'Two Jags' drives forward 'Two Banks' message from the Humber
UNITY: Lord Prescott at Offshore Wind Connections 2018. Picture: Simon Kench.
By Hull Daily Mail | Posted: 26 Apr 2018
'Two Jags' became 'Two Banks' as Lord Prescott urged even more Humber unity at the region’s huge offshore wind conference.
The former Deputy Prime Minister and Hull MP, a powerful force in climate change, appeared on the Offshore Wind Connections stage as a late addition to the packed programme.
He said: “There are two banks on the Humber and it is important to get the assets together in one way.
"We have a great, great opportunity to develop the Humber, not just for fishing, trade and ports, but at the centre of industries that need to be on an estuary and in renewable energy. The estuary itself is a very important corridor of growth, though I’m not sure it has been recognised by Transport for the North.
“It is happening here on both banks of the Humber. This is a Humber project and we need one message, said by everyone about the future and the low carbon economy. If we do that we have a strong message.”
Hull's manufacturing might with the Siemens Gamesa blade factory is equalled on the South Bank with Orsted's East Coast Hub leading the way in the operations and maintenance cluster for six operational wind farms and several more, larger projects, still to come.
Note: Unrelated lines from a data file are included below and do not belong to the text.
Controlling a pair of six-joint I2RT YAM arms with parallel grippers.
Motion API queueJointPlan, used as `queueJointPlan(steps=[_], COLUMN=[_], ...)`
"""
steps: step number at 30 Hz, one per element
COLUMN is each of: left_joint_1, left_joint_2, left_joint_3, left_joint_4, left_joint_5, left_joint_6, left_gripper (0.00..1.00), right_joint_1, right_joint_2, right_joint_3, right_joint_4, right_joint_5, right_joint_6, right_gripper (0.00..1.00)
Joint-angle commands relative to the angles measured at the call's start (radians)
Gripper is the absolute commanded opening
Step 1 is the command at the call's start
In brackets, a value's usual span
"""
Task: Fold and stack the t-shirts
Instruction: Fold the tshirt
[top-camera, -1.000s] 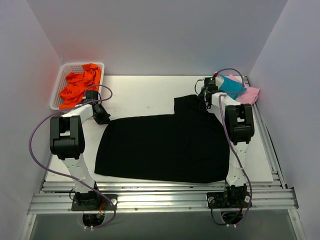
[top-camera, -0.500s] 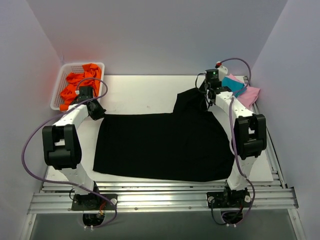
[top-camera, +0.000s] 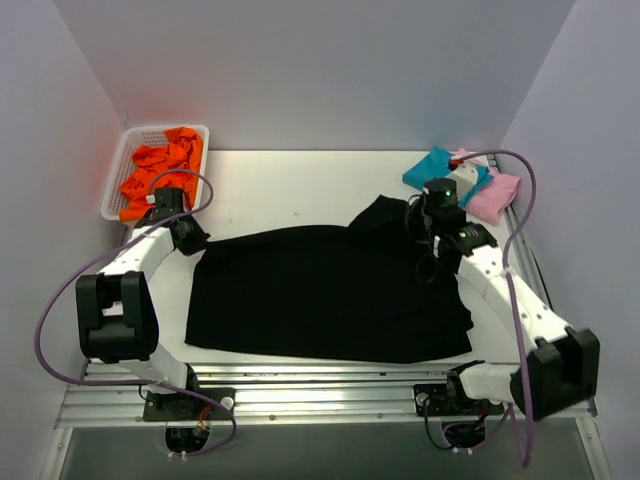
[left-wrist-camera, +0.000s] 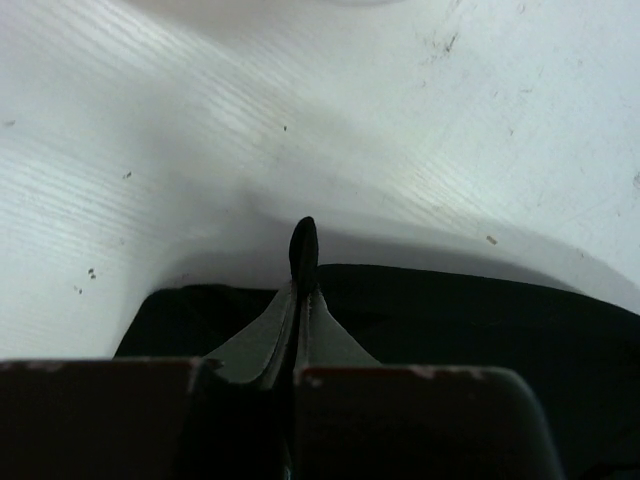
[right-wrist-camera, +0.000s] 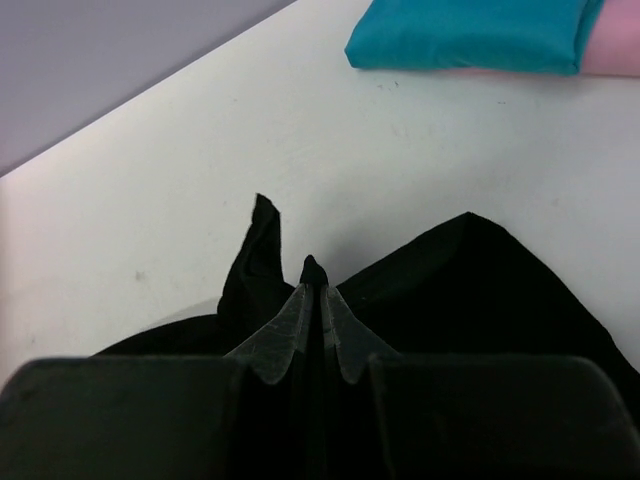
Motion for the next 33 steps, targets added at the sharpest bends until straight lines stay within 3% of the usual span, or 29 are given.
queueJointPlan(steps=[1,10,19,21,22,23,24,26,29,33], left_joint_1=[0.007,0.005,0.004,0.005,0.005,0.005,0.005,0.005,0.005,0.008], left_joint_2=[-0.097,-0.176,-0.228,-0.269,-0.283,-0.313,-0.329,-0.372,-0.415,-0.401], left_joint_3=[-0.038,-0.132,-0.230,-0.262,-0.270,-0.276,-0.287,-0.292,-0.286,-0.230], left_joint_4=[0.040,0.091,0.119,0.126,0.128,0.126,0.131,0.134,0.137,0.120], left_joint_5=[-0.023,-0.032,-0.067,-0.079,-0.083,-0.095,-0.101,-0.115,-0.135,-0.133], left_joint_6=[-0.004,-0.029,-0.052,-0.067,-0.078,-0.087,-0.095,-0.118,-0.139,-0.136], left_gripper=[0.02,0.02,0.02,0.05,0.10,0.25,0.71,0.97,0.94,0.94], right_joint_1=[0.050,0.240,0.308,0.308,0.306,0.305,0.291,0.264,0.185,0.128], right_joint_2=[-0.210,-0.646,-0.922,-1.020,-1.048,-1.074,-1.105,-1.099,-1.012,-0.746], right_joint_3=[-0.093,-0.351,-0.472,-0.456,-0.451,-0.442,-0.434,-0.408,-0.390,-0.391], right_joint_4=[-0.083,-0.290,-0.588,-0.660,-0.706,-0.723,-0.728,-0.709,-0.590,-0.369], right_joint_5=[0.088,0.079,0.050,0.060,0.057,0.053,0.044,0.022,-0.042,-0.093], right_joint_6=[0.042,0.254,0.437,0.490,0.501,0.519,0.523,0.500,0.408,0.319], right_gripper=[0.00,0.00,0.00,0.20,0.39,0.99,1.00,1.00,1.00,1.00])
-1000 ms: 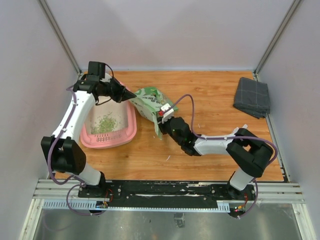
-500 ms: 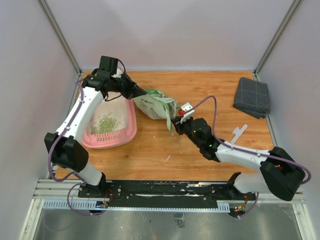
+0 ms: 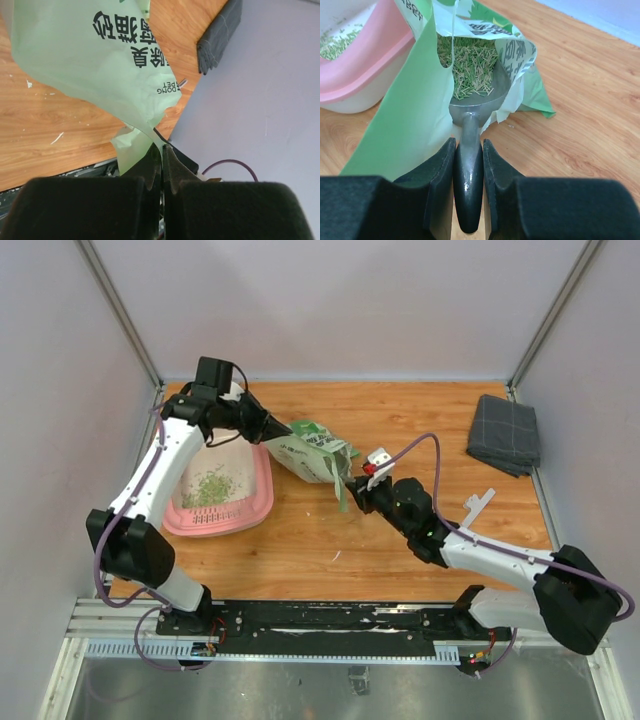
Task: Fill the litter box with clean litter
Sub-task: 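Scoop the cat litter from the cat litter bag.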
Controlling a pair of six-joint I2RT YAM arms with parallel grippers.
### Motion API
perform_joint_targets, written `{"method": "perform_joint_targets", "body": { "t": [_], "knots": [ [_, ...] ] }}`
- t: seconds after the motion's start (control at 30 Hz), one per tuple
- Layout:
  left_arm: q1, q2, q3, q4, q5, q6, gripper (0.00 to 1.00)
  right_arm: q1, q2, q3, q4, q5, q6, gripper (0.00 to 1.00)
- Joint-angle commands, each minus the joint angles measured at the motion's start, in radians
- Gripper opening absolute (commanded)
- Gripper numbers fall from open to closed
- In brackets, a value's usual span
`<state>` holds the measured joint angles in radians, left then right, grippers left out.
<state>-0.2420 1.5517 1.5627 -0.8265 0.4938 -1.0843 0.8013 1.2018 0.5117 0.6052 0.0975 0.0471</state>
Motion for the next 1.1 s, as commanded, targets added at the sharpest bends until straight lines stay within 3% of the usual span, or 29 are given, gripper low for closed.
{"method": "perform_joint_targets", "body": {
  "t": [0.0, 0.3, 0.57, 1.07],
  "knots": [
    [0.031, -0.044, 0.041, 0.029, 0.029, 0.033, 0.0, -0.012, -0.084, -0.022, 0.056, -0.041, -0.025, 0.01],
    [0.033, -0.057, 0.041, 0.003, 0.005, 0.028, 0.1, -0.011, -0.171, -0.046, 0.041, -0.064, -0.15, 0.01],
    [0.033, -0.041, 0.098, -0.024, -0.003, 0.018, 0.36, -0.012, -0.28, -0.104, 0.022, -0.049, -0.139, 0.01],
    [0.034, -0.038, 0.116, -0.035, -0.015, 0.009, 0.39, -0.012, -0.449, -0.177, -0.06, -0.007, -0.135, 0.01]
  ]
}}
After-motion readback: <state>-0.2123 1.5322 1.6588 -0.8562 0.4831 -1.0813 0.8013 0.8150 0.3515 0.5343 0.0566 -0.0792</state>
Lord Prescott told how conferences in Hull were once held in small rooms with people ‘deciding whether they liked the Grimsby people or not’, and ferociously drew a line under that.
“There is a new spirit, a new time, a new economy,” he said.
Looking around the new Doubletree Hilton Hull hotel venue, Lord Prescott said: “It is very exciting moment to be in a hotel that is large enough to look as though it is a big conference about a big issue, and to see so many people involved."
He then quipped about Hull's emergence. "We used to think culture was chips and rugby. Now we're going to the theatre!"
It came after a passionate presentation from Matt Jukes, chief executive of Hull City Council, and former port director for ABP Hull and Goole, a pivotal figure on brining in Siemens Gamesa.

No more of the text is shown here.